→ The task
Print the data below again in full, exactly as it stands, with no images.

→ The data
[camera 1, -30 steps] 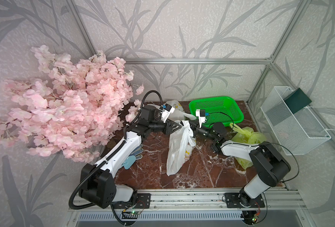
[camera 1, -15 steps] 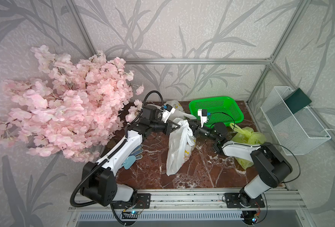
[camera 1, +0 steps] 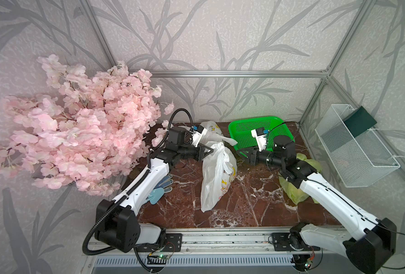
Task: Place the pears into plastic bags & tie knots
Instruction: Tie the plastic bag at the center of the board.
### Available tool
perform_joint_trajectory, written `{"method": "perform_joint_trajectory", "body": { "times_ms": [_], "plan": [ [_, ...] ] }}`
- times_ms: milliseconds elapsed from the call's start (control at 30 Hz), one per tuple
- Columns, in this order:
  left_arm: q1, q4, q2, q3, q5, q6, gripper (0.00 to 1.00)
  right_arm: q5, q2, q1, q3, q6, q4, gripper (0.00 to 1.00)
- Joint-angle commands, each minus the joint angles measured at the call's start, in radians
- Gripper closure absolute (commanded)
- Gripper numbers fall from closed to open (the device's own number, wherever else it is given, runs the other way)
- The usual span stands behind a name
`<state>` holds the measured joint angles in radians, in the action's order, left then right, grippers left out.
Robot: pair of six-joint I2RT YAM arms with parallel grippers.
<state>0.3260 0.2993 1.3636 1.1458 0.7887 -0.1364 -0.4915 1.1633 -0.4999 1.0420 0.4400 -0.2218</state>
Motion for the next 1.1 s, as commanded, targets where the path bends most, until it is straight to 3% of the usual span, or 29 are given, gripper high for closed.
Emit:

→ Answer section
[camera 1, -30 steps] 
[camera 1, -15 steps] 
[camera 1, +0 steps] 
Task: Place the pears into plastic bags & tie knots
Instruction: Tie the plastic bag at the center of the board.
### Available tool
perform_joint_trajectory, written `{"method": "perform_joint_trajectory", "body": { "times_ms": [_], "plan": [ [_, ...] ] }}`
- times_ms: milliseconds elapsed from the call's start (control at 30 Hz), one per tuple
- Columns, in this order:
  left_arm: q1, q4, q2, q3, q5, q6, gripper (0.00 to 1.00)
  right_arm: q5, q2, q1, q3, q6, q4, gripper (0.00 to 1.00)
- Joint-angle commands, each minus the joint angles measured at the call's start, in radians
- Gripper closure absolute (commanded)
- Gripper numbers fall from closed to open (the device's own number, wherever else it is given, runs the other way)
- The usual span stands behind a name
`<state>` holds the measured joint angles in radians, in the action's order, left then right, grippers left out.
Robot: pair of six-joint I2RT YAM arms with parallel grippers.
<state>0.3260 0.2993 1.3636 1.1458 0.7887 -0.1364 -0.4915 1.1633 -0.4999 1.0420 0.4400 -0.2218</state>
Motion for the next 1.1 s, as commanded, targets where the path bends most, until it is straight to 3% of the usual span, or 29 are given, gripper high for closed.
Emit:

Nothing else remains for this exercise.